-- Data extracted from a collection --
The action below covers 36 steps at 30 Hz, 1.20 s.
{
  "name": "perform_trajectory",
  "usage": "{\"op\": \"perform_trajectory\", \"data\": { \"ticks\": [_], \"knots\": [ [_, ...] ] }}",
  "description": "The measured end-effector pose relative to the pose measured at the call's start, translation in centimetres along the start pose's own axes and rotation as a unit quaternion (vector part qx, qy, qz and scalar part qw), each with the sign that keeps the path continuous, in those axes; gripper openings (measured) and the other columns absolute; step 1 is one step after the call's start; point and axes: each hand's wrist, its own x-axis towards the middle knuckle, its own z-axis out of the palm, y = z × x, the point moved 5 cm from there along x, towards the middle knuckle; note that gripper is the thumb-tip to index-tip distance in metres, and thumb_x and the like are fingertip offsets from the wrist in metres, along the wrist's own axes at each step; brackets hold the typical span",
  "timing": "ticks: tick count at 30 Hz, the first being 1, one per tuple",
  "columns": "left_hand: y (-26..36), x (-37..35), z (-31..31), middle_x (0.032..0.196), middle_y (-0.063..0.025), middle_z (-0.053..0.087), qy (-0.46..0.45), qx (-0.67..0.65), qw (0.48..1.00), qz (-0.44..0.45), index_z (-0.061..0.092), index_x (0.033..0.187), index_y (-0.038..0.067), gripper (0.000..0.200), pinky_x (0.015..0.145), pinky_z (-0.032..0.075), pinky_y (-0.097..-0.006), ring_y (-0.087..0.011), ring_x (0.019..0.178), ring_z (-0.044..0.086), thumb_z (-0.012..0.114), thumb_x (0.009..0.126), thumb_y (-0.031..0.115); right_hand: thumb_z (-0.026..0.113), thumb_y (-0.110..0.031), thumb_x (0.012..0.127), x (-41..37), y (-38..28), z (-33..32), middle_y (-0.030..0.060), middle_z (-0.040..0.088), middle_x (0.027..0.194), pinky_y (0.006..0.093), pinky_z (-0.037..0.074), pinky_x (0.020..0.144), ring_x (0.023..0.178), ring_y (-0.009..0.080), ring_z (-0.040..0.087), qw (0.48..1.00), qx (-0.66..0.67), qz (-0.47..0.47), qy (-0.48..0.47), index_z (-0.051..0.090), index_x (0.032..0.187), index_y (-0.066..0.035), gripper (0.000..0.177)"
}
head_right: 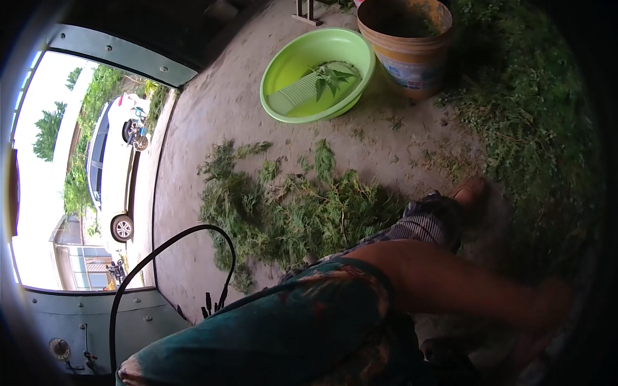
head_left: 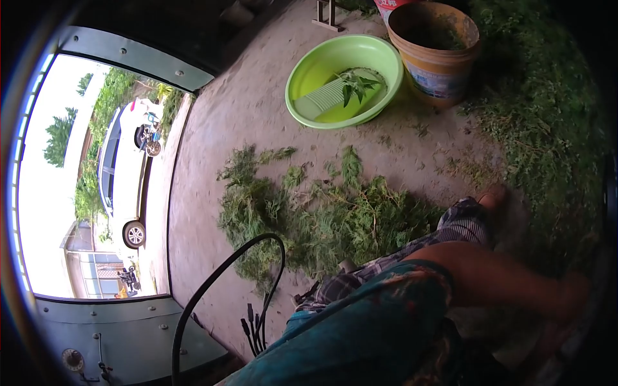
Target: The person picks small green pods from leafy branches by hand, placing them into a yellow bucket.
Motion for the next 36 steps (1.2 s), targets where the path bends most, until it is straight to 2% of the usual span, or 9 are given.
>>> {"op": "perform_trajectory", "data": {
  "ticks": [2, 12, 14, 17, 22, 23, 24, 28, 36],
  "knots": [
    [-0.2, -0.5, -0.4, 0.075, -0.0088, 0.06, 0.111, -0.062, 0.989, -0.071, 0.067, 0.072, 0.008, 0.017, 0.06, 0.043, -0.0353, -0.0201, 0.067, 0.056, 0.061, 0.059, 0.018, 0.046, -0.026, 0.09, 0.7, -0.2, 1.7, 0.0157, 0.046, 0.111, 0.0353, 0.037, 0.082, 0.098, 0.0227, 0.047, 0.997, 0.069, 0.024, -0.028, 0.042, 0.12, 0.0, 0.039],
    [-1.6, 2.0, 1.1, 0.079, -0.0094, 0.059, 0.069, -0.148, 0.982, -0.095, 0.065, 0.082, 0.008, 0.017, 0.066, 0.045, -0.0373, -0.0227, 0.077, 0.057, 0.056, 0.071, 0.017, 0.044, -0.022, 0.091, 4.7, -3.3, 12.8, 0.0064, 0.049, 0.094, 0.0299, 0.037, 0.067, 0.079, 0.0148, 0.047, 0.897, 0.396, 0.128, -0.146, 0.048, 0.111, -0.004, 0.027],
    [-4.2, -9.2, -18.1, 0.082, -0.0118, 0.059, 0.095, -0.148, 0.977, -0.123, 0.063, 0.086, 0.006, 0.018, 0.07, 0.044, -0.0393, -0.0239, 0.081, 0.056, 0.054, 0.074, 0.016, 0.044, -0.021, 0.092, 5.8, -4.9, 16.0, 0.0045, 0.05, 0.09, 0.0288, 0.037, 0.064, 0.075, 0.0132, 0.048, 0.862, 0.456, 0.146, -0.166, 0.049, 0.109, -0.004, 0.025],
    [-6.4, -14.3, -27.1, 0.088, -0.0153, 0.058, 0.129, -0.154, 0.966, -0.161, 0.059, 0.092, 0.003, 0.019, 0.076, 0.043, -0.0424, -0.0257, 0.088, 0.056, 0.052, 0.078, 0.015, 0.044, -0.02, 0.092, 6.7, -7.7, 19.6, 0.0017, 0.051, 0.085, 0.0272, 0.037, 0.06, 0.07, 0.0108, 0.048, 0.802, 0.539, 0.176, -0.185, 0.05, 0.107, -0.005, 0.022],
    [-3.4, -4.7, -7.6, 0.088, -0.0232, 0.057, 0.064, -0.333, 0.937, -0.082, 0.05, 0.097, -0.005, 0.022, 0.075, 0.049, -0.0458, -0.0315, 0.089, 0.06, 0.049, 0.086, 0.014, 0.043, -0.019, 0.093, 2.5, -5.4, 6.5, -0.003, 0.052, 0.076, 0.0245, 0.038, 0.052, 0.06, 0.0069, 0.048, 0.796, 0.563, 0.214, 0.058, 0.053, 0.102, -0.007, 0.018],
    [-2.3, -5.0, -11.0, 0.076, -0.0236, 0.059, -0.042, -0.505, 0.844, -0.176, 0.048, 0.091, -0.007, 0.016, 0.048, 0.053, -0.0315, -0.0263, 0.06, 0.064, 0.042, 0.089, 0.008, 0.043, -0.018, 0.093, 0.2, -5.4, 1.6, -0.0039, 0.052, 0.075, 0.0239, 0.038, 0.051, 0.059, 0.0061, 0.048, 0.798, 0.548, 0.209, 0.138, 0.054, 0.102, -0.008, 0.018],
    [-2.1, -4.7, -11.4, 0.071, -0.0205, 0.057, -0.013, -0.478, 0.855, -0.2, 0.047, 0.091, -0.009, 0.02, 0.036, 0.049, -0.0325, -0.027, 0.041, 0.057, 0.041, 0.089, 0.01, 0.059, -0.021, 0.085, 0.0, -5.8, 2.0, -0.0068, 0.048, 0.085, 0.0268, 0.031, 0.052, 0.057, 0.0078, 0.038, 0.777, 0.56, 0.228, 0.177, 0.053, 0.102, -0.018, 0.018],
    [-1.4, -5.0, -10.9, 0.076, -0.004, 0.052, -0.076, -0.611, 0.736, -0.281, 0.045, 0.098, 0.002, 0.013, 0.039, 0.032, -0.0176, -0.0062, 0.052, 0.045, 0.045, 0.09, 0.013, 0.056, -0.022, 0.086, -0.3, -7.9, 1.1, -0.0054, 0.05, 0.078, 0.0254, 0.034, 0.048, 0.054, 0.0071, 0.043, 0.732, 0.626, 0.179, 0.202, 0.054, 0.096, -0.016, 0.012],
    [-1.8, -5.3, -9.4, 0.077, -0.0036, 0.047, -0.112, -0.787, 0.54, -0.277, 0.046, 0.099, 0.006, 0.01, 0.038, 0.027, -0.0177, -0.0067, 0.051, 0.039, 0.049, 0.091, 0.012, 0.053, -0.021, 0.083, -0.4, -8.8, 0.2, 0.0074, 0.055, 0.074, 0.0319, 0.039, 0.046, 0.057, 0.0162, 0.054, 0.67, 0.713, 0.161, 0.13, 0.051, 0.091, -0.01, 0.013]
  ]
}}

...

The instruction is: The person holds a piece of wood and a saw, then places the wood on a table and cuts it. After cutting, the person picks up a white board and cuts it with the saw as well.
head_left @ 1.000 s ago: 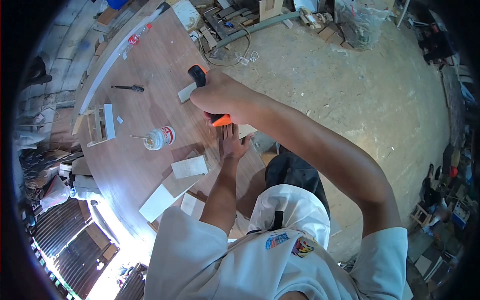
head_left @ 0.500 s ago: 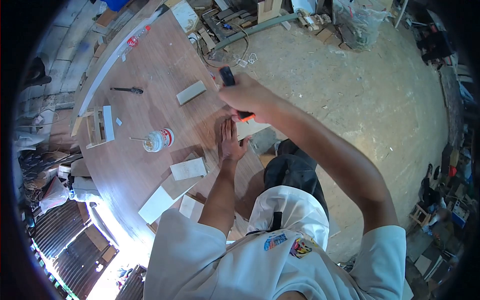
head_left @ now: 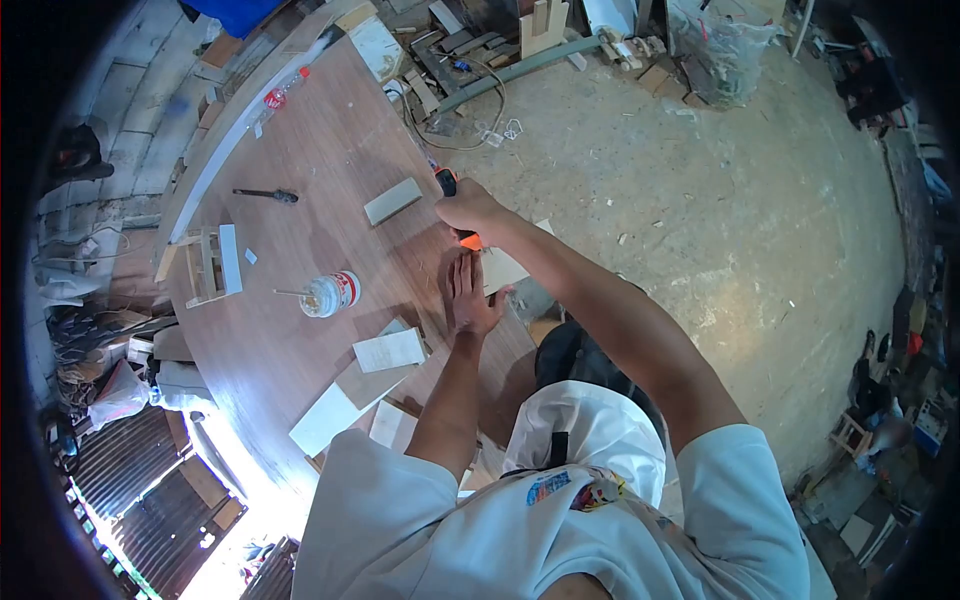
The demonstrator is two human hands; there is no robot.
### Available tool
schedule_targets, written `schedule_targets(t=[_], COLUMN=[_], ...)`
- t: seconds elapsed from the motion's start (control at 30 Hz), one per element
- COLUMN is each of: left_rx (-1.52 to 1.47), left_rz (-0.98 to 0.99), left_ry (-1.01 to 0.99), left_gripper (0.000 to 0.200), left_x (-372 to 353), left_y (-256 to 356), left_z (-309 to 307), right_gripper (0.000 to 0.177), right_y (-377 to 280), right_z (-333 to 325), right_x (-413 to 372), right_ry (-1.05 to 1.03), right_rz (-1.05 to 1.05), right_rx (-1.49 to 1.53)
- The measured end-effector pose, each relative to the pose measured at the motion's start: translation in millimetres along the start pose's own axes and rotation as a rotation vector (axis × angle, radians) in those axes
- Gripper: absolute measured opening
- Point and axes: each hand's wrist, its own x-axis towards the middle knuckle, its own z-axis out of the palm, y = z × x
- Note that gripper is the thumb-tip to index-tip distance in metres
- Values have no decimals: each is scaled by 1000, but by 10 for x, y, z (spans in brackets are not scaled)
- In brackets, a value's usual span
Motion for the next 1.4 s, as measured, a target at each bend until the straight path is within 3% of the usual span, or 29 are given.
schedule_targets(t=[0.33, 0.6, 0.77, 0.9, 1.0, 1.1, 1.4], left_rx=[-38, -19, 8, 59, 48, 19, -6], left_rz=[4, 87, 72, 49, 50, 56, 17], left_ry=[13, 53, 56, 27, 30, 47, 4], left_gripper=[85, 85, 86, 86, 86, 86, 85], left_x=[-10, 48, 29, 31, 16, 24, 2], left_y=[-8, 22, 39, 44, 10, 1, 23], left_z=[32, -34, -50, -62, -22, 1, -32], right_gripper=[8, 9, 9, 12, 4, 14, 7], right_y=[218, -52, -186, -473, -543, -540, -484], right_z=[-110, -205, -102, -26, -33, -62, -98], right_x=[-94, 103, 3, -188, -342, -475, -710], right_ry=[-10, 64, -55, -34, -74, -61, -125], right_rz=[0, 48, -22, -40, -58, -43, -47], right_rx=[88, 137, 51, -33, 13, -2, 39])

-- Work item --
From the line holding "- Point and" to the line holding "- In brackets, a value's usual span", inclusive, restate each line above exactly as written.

-- Task result --
- Point and axes: each hand's wrist, its own x-axis towards the middle knuckle, its own z-axis out of the palm, y = z × x
- Note that gripper is the thumb-tip to index-tip distance in metres
- Values have no decimals: each is scaled by 1000, but by 10 for x, y, z (spans in brackets are not scaled)
- In brackets, a value's usual span

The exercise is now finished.